Following up on Analytical Solution for the Convolution of Signal with a Box Filter, I am now trying to convolve a Gaussian filter with the sine signal by hand.
My method is to use the definition of convolution and attempt to integrate: \begin{align*} \overline{\phi} &= \phi(x) * h(x) = \int_{-\infty}^{+\infty} \! \phi(x') h(x - x') \, \mathrm{d} x' \\ \Rightarrow \overline{\phi} &= \int_{-\infty}^{+\infty} \! \sin(x') \left( \frac{6}{\pi \Delta^2} \right)^{1/2} \exp(-\frac{6 (x - x')^2}{\Delta^2}) \, \mathrm{d} x' \\ \overline{\phi} &= \left( \frac{6}{\pi \Delta^2} \right)^{1/2} \int_{-\infty}^{+\infty} \! \sin(x') \exp(-\frac{6 (x - x')^2}{\Delta^2}) \, \mathrm{d} x' \\ \end{align*} At this stage, the integration seems impossible by hand (e.g., integration by parts).

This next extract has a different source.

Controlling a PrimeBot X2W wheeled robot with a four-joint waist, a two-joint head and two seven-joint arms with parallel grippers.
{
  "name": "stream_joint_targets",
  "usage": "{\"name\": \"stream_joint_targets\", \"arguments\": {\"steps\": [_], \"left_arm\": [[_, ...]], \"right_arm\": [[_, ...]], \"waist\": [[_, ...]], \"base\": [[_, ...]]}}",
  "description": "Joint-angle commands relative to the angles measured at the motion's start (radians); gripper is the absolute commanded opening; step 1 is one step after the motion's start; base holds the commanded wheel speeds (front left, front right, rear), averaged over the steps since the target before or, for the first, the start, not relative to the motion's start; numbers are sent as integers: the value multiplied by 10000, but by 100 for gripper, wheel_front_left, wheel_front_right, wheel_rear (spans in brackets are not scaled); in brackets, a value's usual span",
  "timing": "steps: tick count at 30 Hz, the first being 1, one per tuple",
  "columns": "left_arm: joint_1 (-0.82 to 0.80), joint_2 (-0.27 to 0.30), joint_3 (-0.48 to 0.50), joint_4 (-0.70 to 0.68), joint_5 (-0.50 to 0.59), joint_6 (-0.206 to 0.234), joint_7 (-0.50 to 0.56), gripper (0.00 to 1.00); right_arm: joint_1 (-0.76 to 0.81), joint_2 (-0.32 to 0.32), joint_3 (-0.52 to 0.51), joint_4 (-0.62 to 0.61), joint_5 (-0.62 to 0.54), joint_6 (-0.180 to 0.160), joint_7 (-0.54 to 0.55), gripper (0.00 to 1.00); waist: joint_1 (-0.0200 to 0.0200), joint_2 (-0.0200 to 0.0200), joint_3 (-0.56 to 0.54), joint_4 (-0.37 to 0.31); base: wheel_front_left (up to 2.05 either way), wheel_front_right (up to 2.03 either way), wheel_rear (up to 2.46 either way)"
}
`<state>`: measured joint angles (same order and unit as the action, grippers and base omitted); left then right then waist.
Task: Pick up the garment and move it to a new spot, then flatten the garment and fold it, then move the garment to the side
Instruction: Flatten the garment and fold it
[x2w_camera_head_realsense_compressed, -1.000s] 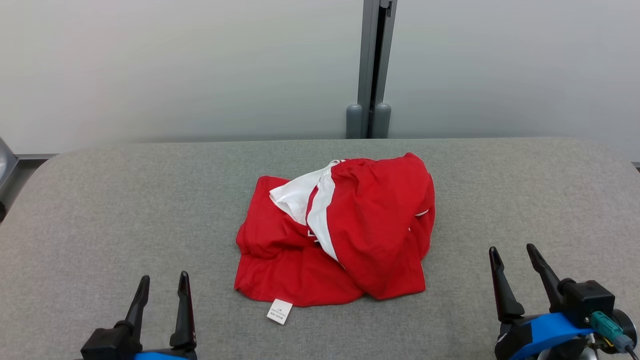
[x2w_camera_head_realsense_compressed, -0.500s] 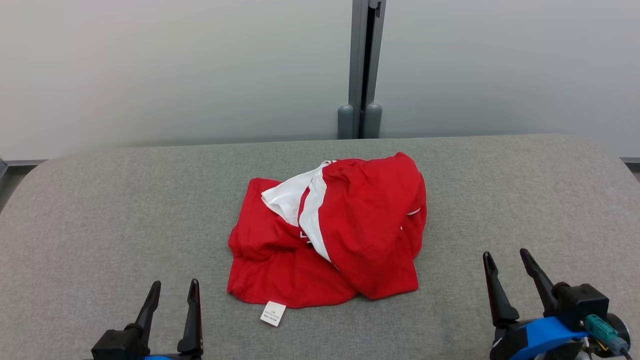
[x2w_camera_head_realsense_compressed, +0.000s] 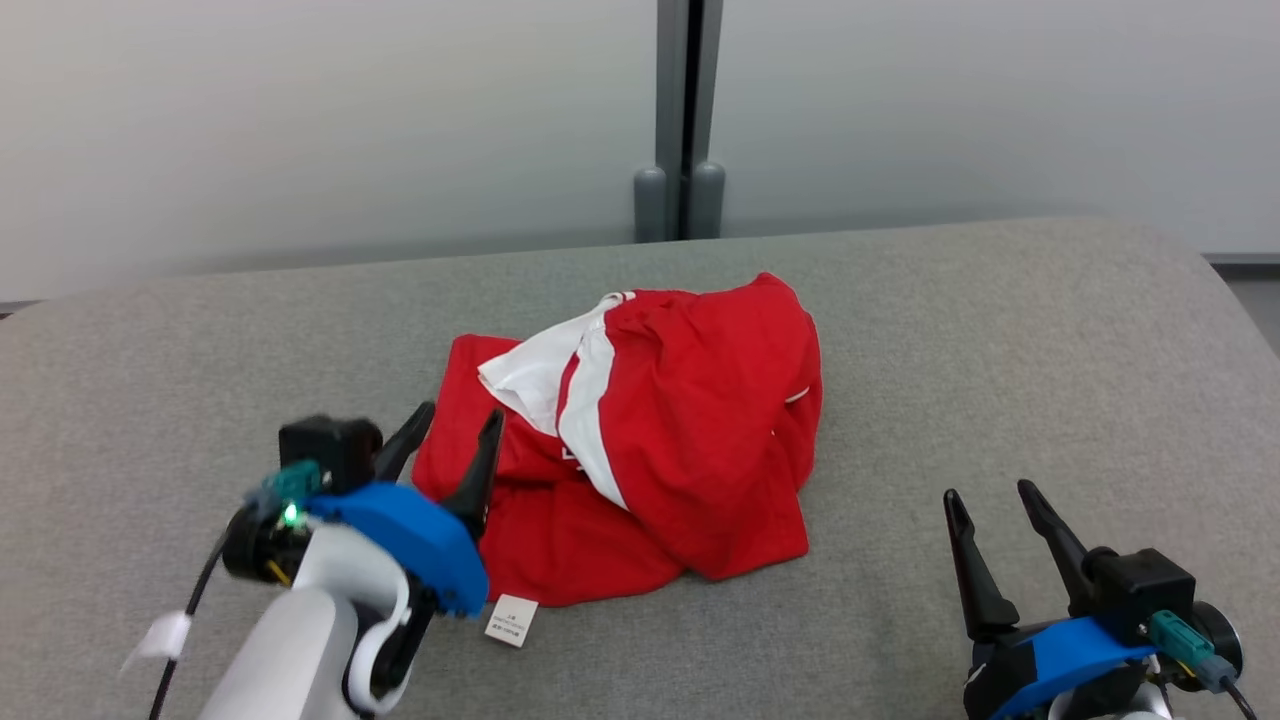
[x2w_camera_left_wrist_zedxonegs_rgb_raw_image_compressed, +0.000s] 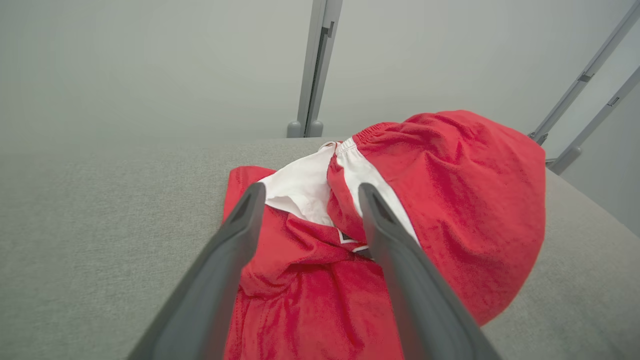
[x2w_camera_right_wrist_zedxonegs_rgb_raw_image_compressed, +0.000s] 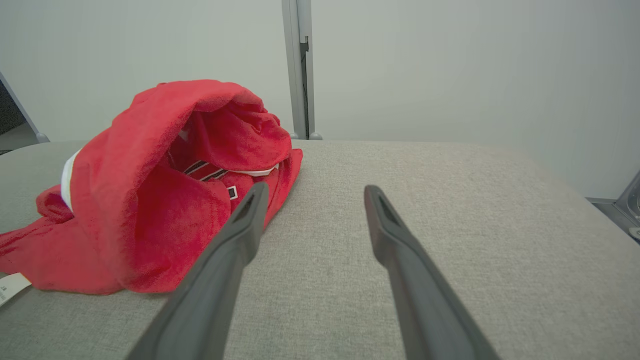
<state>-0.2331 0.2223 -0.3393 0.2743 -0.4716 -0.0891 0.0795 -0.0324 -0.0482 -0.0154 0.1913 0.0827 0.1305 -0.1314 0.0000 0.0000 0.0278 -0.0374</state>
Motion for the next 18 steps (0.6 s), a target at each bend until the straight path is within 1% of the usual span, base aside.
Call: {"name": "stream_joint_targets", "arguments": {"steps": [1, 5, 9, 12, 15, 16, 18], "left_arm": [[-737, -146, -39, 255, -204, -41, 483, 100], [-2370, -503, -209, 1256, -451, -139, 1414, 100], [-3694, -667, -234, 2815, -681, -130, 2274, 100], [-4378, -669, -204, 3808, -641, 175, 2858, 100], [-4921, -738, -69, 4473, -682, 620, 3123, 100], [-5029, -762, -51, 4678, -725, 706, 3288, 100], [-5239, -924, 119, 4906, -1035, 588, 3477, 100]], "right_arm": [[-144, -42, 48, -60, -51, 5, 44, 100], [-394, -44, 236, -166, -90, 5, 95, 100], [-690, -41, 403, -231, -85, 3, 71, 100], [-846, -42, 434, -258, -1, 3, -22, 100], [-935, -41, 399, -217, 59, 3, -124, 100], [-991, -36, 432, -197, 54, 3, -153, 100], [-1062, -39, 424, -142, 63, 3, -214, 100]], "waist": [[0, 0, 160, -119], [0, 0, 697, -523], [0, 0, 1258, -1066], [0, 0, 1651, -1409], [0, 0, 1963, -1599], [0, 0, 2051, -1655], [0, 0, 2162, -1714]], "base": [[0, 0, 0], [0, 0, 0], [0, 0, 0], [0, 0, 0], [0, 0, 0], [0, 0, 0], [0, 0, 0]]}}
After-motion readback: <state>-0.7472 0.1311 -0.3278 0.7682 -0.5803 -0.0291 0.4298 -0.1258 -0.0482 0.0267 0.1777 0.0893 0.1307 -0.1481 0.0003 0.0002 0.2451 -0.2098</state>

I also tried moving to wave space by taking Fourier transforms and instead using multiplication:
\begin{align*} \mathscr{F}\{\phi(x)*h(x)\} &= \mathscr{F}\{\phi(x)\} \cdot \mathscr{F}\{h(x)\} \\ \end{align*}
I get the Fourier transform of sine as $\sqrt{\pi/2} i (\delta(k - 1) - \delta(k + 1)$, but am not sure how to multiply this with the exponential and how the inverse Fourier transform will work. Am I missing something clever and/or elegant? Is such a solution possible? I don't have a good understanding of the Dirac delta and how to multiply it with an exponential in wave space.